* _Requirement_:
Everything from the line holding "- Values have" to the end of the data must be reproduced exactly; include both boundary lines and nothing else.
[Start of section]
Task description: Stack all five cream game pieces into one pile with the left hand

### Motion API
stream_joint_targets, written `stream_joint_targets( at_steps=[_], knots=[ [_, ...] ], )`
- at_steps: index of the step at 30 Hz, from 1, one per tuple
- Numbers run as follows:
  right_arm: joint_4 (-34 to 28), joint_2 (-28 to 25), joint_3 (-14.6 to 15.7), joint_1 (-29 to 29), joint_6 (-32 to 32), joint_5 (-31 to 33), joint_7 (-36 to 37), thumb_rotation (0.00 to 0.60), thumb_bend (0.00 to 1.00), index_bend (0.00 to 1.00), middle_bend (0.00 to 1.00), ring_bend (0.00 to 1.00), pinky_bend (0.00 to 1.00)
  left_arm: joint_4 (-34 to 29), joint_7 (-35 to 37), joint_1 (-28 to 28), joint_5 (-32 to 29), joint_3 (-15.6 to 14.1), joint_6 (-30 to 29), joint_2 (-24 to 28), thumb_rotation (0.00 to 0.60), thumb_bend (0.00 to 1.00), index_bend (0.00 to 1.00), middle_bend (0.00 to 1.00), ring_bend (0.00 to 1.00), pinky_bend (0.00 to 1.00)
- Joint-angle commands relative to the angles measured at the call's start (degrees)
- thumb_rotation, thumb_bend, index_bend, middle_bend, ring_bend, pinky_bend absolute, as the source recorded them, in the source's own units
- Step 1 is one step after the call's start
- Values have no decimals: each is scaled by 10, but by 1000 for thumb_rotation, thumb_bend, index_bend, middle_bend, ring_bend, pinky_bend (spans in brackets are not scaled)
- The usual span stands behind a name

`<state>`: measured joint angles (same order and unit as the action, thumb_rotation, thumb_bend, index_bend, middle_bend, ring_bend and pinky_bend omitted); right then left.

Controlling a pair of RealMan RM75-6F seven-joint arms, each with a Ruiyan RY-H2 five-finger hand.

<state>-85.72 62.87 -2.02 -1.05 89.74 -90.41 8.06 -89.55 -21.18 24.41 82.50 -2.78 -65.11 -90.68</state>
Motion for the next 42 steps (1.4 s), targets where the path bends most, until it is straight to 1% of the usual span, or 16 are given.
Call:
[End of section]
* _Output of the exercise_:
- Values have no decimals: each is scaled by 10, but by 1000 for thumb_rotation, thumb_bend, index_bend, middle_bend, ring_bend, pinky_bend (spans in brackets are not scaled)
- The usual span stands behind a name

`<state>`: measured joint angles (same order and unit as the action, thumb_rotation, thumb_bend, index_bend, middle_bend, ring_bend and pinky_bend omitted); right then left.

Controlling a pair of RealMan RM75-6F seven-joint arms, each with a Ruiyan RY-H2 five-finger hand.

<state>-85.72 62.87 -2.02 -1.05 89.74 -90.41 8.06 -89.55 -21.18 24.41 82.50 -2.78 -65.11 -90.68</state>
Motion for the next 42 steps (1.4 s), targets where the path bends most, until it is straight to 1% of the usual span, or 16 are given.
Call:

No further answer is expected.